***** Information shown

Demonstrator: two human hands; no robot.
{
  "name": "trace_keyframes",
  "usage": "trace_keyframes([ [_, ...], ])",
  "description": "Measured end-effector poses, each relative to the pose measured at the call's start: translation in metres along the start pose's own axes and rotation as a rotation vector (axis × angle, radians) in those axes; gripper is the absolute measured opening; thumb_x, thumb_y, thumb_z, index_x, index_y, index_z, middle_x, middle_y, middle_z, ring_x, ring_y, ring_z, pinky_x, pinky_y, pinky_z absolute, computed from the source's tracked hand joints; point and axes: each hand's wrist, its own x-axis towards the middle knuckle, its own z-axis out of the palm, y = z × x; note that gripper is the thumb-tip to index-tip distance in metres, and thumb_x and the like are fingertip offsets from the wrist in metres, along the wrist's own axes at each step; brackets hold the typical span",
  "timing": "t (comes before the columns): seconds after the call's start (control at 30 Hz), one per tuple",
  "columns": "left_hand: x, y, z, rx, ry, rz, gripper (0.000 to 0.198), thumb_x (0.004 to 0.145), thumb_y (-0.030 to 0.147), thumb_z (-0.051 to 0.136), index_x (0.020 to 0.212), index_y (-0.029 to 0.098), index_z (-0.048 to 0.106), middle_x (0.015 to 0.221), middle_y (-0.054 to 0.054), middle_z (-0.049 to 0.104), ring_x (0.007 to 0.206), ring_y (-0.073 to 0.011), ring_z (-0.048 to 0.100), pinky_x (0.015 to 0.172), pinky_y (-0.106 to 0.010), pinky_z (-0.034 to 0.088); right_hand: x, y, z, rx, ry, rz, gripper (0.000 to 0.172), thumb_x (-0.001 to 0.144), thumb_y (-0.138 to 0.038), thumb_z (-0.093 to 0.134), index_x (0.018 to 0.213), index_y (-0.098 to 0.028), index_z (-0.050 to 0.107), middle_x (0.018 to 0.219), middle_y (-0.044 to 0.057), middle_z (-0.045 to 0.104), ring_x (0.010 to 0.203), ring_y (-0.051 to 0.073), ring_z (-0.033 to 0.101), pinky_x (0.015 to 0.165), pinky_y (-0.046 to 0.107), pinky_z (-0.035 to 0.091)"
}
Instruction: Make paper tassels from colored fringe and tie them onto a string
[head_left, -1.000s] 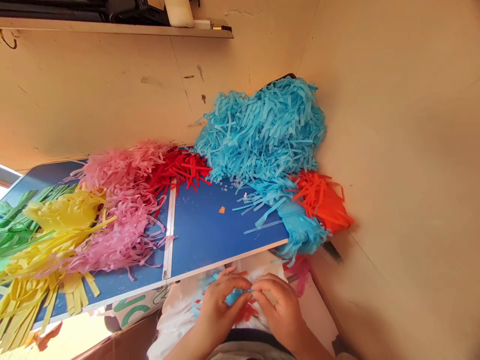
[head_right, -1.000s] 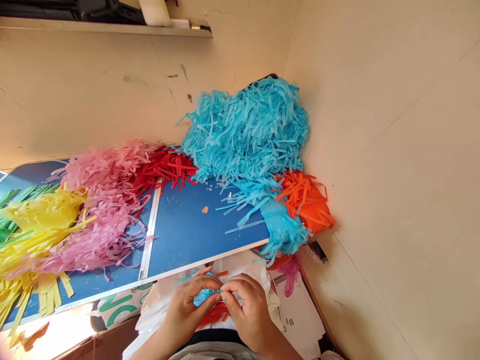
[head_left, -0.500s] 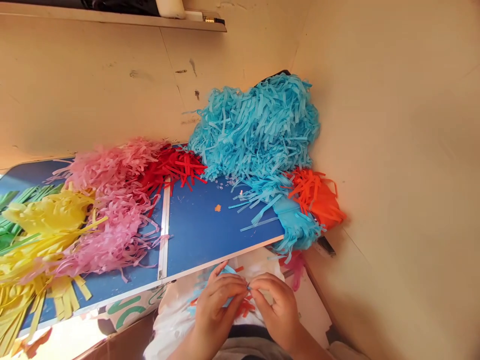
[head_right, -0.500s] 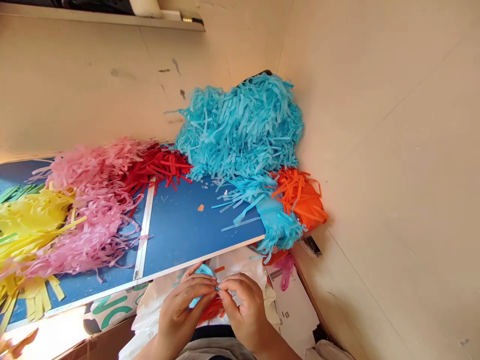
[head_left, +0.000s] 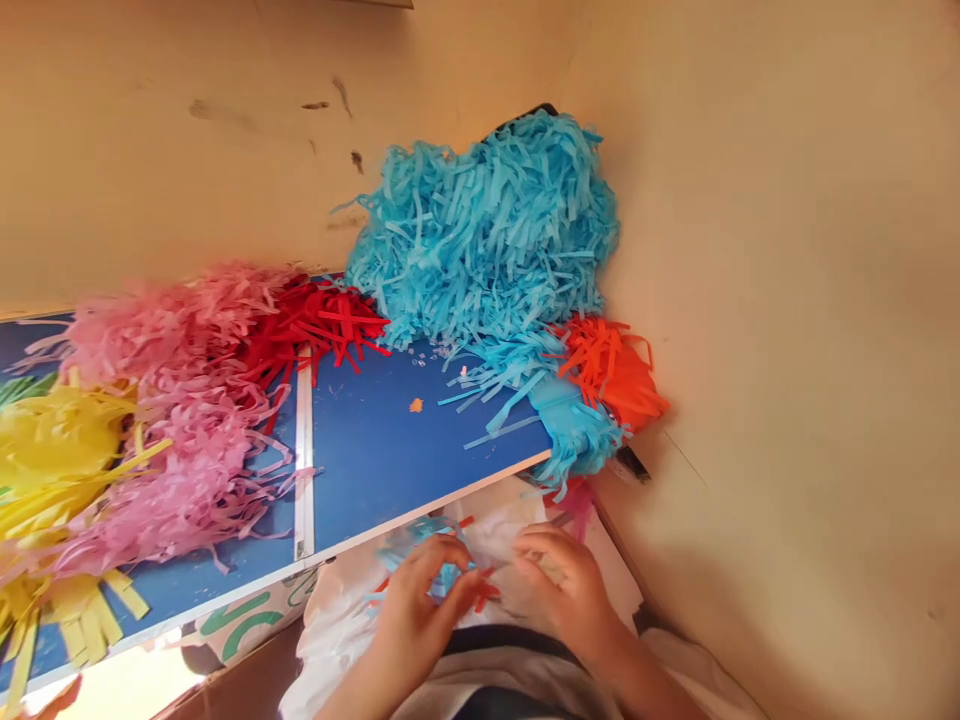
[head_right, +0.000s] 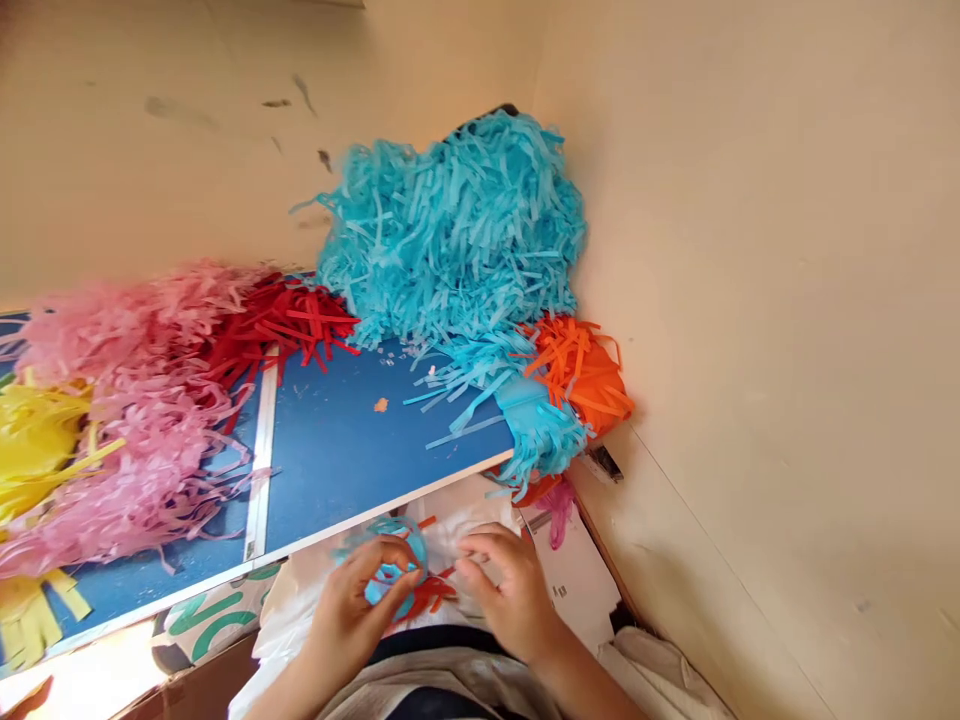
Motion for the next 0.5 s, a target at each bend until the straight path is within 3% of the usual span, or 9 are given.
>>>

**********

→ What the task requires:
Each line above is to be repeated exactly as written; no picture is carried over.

→ Output:
Demonstrator: two human hands; no robot.
{
  "name": "trace_keyframes",
  "usage": "trace_keyframes([ [_, ...], ])",
  "description": "Measured end-effector poses, each relative to the pose measured at the call's start: translation in metres along the start pose's own axes and rotation as a rotation vector (axis × angle, radians) in those axes; gripper is the absolute measured opening; thumb_x, thumb_y, thumb_z, index_x, index_y, index_z, middle_x, middle_y, middle_z, ring_x, ring_y, ring_z, pinky_x, pinky_y, pinky_z absolute, computed from the source's tracked hand joints; point and axes: each hand's wrist, its own x-axis towards the middle knuckle, its own z-axis out of the palm, y = z × x; note that gripper is the thumb-tip to index-tip distance in metres, and thumb_x and the like are fingertip offsets from the wrist in metres, along the wrist's own axes at each step; brackets hold the typical span",
  "timing": "t (comes before the columns): seconds after the call's start (control at 30 Hz), one per tuple",
  "columns": "left_hand: x, y, z, rx, ry, rz, gripper (0.000 to 0.198), thumb_x (0.004 to 0.145), thumb_y (-0.030 to 0.147), thumb_z (-0.051 to 0.136), index_x (0.020 to 0.212), index_y (-0.029 to 0.098), index_z (-0.048 to 0.106), middle_x (0.015 to 0.221), middle_y (-0.054 to 0.054), middle_z (-0.049 to 0.104), ring_x (0.007 to 0.206), ring_y (-0.073 to 0.011), ring_z (-0.048 to 0.100), pinky_x (0.015 to 0.172), pinky_y (-0.106 to 0.010), pinky_z (-0.034 to 0.088); right_hand: x, y, z, rx, ry, rz, gripper (0.000 to 0.172), thumb_x (-0.001 to 0.144), thumb_y (-0.138 to 0.038), thumb_z (-0.093 to 0.134), index_x (0.018 to 0.213), index_y (-0.098 to 0.028), index_z (-0.050 to 0.107), middle_x (0.018 to 0.219), middle_y (-0.044 to 0.057), middle_z (-0.045 to 0.104), ring_x (0.010 to 0.203), ring_y (-0.051 to 0.073), ring_z (-0.033 to 0.101), pinky_x (0.015 to 0.165), pinky_y (-0.046 to 0.107), pinky_z (-0.035 to 0.091)"
}
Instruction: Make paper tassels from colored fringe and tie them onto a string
[head_left, -1.000s] 
[head_right, -1.000s] 
[head_left, -0.500s] 
[head_right, -0.500s] 
[head_left, +0.000s] 
[head_right, +0.000s] 
Motion for the next 0.5 s, a target at each bend until the straight path is within 3% of the usual span, or 9 are given.
>>>

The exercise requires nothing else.